第7話 化学VS物理

ペットボトルロケットが飛んできた音を聞いて化学室を見ると、なんと、平戸先生が縄を解いて再び動き出しているではないか。

それに気がついた前嶋は放水をやめさせて、グリーンと化学室に向かう。

職員室は水浸しで、当分先生軍も動けないだろうし、おそらくあの先生には、遠距離攻撃は効かないことが推測される。

体育倉庫から、バットとピッチングマシンをお借りして、それをバリアフリーなんとかかんとかで設置された使エレベーターに乗せて上がっていく。

化学室のある3階に着いて、ピッチングマシンをゆっくりゆっくりとエレベーターから出して、電源を入れた。
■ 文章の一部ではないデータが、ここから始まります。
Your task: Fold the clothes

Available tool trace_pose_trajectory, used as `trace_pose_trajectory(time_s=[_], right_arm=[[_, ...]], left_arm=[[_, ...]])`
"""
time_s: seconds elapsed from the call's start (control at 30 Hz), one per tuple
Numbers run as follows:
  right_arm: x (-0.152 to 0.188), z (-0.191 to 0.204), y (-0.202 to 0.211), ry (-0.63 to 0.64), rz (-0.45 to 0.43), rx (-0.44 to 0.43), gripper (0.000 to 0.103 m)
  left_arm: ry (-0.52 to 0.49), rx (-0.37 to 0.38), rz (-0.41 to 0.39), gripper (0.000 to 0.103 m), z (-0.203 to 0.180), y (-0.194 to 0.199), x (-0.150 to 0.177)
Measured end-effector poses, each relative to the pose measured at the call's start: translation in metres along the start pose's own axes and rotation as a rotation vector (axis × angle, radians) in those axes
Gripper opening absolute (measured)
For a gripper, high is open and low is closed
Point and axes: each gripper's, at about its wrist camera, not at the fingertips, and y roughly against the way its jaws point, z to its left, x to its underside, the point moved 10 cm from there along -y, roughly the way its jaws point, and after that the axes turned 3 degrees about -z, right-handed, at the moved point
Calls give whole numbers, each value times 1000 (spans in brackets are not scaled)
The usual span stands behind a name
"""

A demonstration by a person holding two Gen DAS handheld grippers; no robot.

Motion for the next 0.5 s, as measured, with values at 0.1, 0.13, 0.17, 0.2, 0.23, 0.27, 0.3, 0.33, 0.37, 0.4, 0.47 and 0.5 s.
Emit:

すると、それに気がついた平戸が、のっそのっそと化学室から出てきた。

前嶋たちは先生が出てくると同時に、投球を開始してこちらには近づけないようにし、向こうから別動隊を動かして、バットで殴る計画だった。

しかし、その計画に気がついた平戸が、怪しげなボタンを押すと、言う。

「いいかお前ら。今、アルミニウムを塩酸に溶かし始めた。それで何ができるかわかるか?」

前嶋が答える。

「水素だろ」

それを聞いた平戸が、

「今度はこれだ、これは何かわかるか?」

「そりゃもう」

前嶋が手を挙げ

「マッチだろ」

と答えた。

「水素の時点で嫌な予感はしてたんだよ。」

平戸の背後から迫っていた3人が、バケツを使って一斉に水をかける。

「あれー、先生。そのマッチ濡れてて使い物になりませんよね?」

「お前らなー」

平戸が言う

「あれー先生、なんでか知らないけど教室の鍵が閉まってるしぃ。なんとー僕が持っています。」

鍵をチャラチャラとさせて、平戸の背後から新島が言う。

さらに続けて、

「先生は、今前後から挟まれている上に、教室に逃げ込むことはできません。前嶋ぁ」

「スイッチをオーン」

前嶋がふざけた感じで言う。そうするとグイーンという音がして。ピッチングマシンがウィーンと音を立てて動き出した。

さっきエレベーターで設定した140kmのボールが、平戸目掛けて真っ直ぐに飛んでいく。

平戸はそれを避けることもできずに、

「デットボール」

前嶋に煽られる始末だ。

さっきの何倍もきつく縛りつけて、廊下に放置しておいた。